**Exercise prompt:** Reproduce this listing in full.

**Input:**

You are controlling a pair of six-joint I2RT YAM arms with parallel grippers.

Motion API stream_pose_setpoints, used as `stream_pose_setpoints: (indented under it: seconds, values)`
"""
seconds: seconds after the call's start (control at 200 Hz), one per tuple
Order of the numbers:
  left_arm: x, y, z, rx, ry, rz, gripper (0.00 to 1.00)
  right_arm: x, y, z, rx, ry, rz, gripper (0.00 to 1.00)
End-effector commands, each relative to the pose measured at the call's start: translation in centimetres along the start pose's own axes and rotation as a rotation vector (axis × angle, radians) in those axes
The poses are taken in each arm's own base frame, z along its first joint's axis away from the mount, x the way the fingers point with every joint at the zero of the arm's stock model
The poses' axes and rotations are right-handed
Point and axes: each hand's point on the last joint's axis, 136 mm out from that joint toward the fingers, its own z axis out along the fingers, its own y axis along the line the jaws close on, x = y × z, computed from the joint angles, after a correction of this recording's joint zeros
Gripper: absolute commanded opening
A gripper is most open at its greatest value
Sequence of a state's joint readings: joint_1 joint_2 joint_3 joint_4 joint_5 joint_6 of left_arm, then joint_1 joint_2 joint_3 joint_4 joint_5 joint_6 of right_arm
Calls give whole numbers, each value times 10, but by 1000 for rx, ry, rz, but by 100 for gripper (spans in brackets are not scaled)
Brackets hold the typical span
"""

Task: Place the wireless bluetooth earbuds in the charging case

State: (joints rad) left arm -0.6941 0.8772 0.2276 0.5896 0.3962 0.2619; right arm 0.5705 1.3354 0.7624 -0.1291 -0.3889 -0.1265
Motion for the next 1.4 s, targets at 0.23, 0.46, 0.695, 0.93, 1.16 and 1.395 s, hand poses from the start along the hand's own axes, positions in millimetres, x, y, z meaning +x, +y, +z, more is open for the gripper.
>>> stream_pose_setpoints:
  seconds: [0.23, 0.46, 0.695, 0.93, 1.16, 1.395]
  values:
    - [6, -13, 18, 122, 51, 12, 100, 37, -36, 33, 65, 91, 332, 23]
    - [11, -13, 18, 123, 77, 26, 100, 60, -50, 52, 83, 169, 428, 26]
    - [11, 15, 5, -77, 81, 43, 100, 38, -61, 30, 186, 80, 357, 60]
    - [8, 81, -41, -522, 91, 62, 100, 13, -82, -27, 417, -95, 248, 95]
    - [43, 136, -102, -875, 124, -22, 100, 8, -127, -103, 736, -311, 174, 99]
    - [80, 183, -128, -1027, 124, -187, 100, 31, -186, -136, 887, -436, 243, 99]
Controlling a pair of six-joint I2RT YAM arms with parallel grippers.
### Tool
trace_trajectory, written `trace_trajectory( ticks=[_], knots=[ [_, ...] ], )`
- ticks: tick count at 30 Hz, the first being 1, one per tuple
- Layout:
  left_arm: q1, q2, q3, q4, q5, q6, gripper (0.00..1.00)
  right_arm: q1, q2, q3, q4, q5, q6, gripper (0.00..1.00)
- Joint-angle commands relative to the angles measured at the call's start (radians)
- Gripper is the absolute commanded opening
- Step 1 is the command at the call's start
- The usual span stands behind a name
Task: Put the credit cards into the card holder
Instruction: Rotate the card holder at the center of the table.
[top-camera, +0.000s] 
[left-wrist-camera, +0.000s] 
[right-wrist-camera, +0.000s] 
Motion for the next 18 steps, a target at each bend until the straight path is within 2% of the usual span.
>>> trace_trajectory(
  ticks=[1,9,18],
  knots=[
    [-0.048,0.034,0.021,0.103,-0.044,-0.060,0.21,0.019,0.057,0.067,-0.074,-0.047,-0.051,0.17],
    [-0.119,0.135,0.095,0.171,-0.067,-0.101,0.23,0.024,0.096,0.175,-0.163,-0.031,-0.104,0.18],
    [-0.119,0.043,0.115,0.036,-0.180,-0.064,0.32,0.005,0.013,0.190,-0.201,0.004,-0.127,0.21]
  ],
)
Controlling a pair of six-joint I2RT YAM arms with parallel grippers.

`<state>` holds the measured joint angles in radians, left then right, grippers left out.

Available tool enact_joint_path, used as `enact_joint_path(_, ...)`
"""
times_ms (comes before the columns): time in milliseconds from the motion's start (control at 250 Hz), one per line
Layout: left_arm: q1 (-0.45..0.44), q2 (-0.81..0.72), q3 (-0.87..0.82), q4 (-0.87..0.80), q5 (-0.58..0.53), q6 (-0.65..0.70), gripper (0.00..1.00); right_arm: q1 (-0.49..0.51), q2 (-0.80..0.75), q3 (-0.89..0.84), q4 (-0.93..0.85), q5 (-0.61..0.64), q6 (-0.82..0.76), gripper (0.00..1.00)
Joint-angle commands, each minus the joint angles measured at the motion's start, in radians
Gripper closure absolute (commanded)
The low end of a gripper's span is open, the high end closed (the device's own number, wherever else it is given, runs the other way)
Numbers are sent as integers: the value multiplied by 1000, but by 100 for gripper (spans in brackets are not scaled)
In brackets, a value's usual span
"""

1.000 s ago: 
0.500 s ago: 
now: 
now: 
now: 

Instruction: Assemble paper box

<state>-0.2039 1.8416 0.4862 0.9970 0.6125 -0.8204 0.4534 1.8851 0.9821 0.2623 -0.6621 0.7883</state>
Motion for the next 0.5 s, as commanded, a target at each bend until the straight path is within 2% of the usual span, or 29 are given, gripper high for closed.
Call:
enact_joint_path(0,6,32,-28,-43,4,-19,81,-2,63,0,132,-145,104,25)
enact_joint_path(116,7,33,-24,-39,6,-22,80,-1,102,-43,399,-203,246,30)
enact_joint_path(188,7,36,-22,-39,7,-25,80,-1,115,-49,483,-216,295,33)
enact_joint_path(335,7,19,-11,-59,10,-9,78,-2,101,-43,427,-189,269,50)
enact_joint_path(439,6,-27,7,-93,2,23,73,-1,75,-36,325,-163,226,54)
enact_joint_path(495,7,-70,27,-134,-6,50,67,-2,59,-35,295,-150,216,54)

**Exercise result:**
You are controlling a pair of six-joint I2RT YAM arms with parallel grippers.

Motion API stream_pose_setpoints, used as `stream_pose_setpoints: (indented under it: seconds, values)`
"""
seconds: seconds after the call's start (control at 200 Hz), one per tuple
Order of the numbers:
  left_arm: x, y, z, rx, ry, rz, gripper (0.00 to 1.00)
  right_arm: x, y, z, rx, ry, rz, gripper (0.00 to 1.00)
End-effector commands, each relative to the pose measured at the call's start: translation in centimetres along the start pose's own axes and rotation as a rotation vector (axis × angle, radians) in those axes
The poses are taken in each arm's own base frame, z along its first joint's axis away from the mount, x the way the fingers point with every joint at the zero of the arm's stock model
The poses' axes and rotations are right-handed
Point and axes: each hand's point on the last joint's axis, 136 mm out from that joint toward the fingers, its own z axis out along the fingers, its own y axis along the line the jaws close on, x = y × z, computed from the joint angles, after a correction of this recording's joint zeros
Gripper: absolute commanded opening
A gripper is most open at its greatest value
Sequence of a state's joint readings: joint_1 joint_2 joint_3 joint_4 joint_5 joint_6 of left_arm, then joint_1 joint_2 joint_3 joint_4 joint_5 joint_6 of right_arm
Calls give whole numbers, each value times 10, but by 1000 for rx, ry, rz, but by 100 for gripper (spans in brackets are not scaled)
Brackets hold the typical span
"""

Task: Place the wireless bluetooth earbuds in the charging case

State: (joints rad) left arm -0.6941 0.8772 0.2276 0.5896 0.3962 0.2619; right arm 0.5705 1.3354 0.7624 -0.1291 -0.3889 -0.1265
Motion for the next 1.4 s, targets at 0.23, 0.46, 0.695, 0.93, 1.16 and 1.395 s, hand poses from the start along the hand's own axes, positions in millimetres, x, y, z meaning +x, +y, +z, more is open for the gripper.
>>> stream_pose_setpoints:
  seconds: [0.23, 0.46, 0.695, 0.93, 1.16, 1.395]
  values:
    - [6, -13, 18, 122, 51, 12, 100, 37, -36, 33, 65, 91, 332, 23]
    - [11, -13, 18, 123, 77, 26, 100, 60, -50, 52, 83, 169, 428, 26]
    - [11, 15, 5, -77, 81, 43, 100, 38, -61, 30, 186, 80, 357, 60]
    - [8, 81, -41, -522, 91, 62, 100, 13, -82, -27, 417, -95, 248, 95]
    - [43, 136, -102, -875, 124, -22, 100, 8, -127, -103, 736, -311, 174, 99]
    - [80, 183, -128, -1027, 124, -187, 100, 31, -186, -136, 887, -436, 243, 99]
Controlling a pair of six-joint I2RT YAM arms with parallel grippers.
### Tool
trace_trajectory, written `trace_trajectory( ticks=[_], knots=[ [_, ...] ], )`
- ticks: tick count at 30 Hz, the first being 1, one per tuple
- Layout:
  left_arm: q1, q2, q3, q4, q5, q6, gripper (0.00..1.00)
  right_arm: q1, q2, q3, q4, q5, q6, gripper (0.00..1.00)
- Joint-angle commands relative to the angles measured at the call's start (radians)
- Gripper is the absolute commanded opening
- Step 1 is the command at the call's start
- The usual span stands behind a name
Task: Put the credit cards into the card holder
Instruction: Rotate the card holder at the center of the table.
[top-camera, +0.000s] 
[left-wrist-camera, +0.000s] 
[right-wrist-camera, +0.000s] 
Motion for the next 18 steps, a target at each bend until the straight path is within 2% of the usual span.
>>> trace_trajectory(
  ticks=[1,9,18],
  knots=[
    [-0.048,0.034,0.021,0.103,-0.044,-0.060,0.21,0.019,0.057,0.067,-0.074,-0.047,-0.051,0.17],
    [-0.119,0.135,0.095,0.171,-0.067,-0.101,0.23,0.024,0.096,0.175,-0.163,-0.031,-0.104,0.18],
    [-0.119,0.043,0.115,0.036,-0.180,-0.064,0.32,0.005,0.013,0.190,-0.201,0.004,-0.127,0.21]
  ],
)
Controlling a pair of six-joint I2RT YAM arms with parallel grippers.

`<state>` holds the measured joint angles in radians, left then right, grippers left out.

Available tool enact_joint_path, used as `enact_joint_path(_, ...)`
"""
times_ms (comes before the columns): time in milliseconds from the motion's start (control at 250 Hz), one per line
Layout: left_arm: q1 (-0.45..0.44), q2 (-0.81..0.72), q3 (-0.87..0.82), q4 (-0.87..0.80), q5 (-0.58..0.53), q6 (-0.65..0.70), gripper (0.00..1.00); right_arm: q1 (-0.49..0.51), q2 (-0.80..0.75), q3 (-0.89..0.84), q4 (-0.93..0.85), q5 (-0.61..0.64), q6 (-0.82..0.76), gripper (0.00..1.00)
Joint-angle commands, each minus the joint angles measured at the motion's start, in radians
Gripper closure absolute (commanded)
The low end of a gripper's span is open, the high end closed (the device's own number, wherever else it is given, runs the other way)
Numbers are sent as integers: the value multiplied by 1000, but by 100 for gripper (spans in brackets are not scaled)
In brackets, a value's usual span
"""

1.000 s ago: 
0.500 s ago: 
now: 
now: 
now: 

Instruction: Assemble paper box

<state>-0.2039 1.8416 0.4862 0.9970 0.6125 -0.8204 0.4534 1.8851 0.9821 0.2623 -0.6621 0.7883</state>
Motion for the next 0.5 s, as commanded, a target at each bend until the straight path is within 2% of the usual span, or 29 are given, gripper high for closed.
Call:
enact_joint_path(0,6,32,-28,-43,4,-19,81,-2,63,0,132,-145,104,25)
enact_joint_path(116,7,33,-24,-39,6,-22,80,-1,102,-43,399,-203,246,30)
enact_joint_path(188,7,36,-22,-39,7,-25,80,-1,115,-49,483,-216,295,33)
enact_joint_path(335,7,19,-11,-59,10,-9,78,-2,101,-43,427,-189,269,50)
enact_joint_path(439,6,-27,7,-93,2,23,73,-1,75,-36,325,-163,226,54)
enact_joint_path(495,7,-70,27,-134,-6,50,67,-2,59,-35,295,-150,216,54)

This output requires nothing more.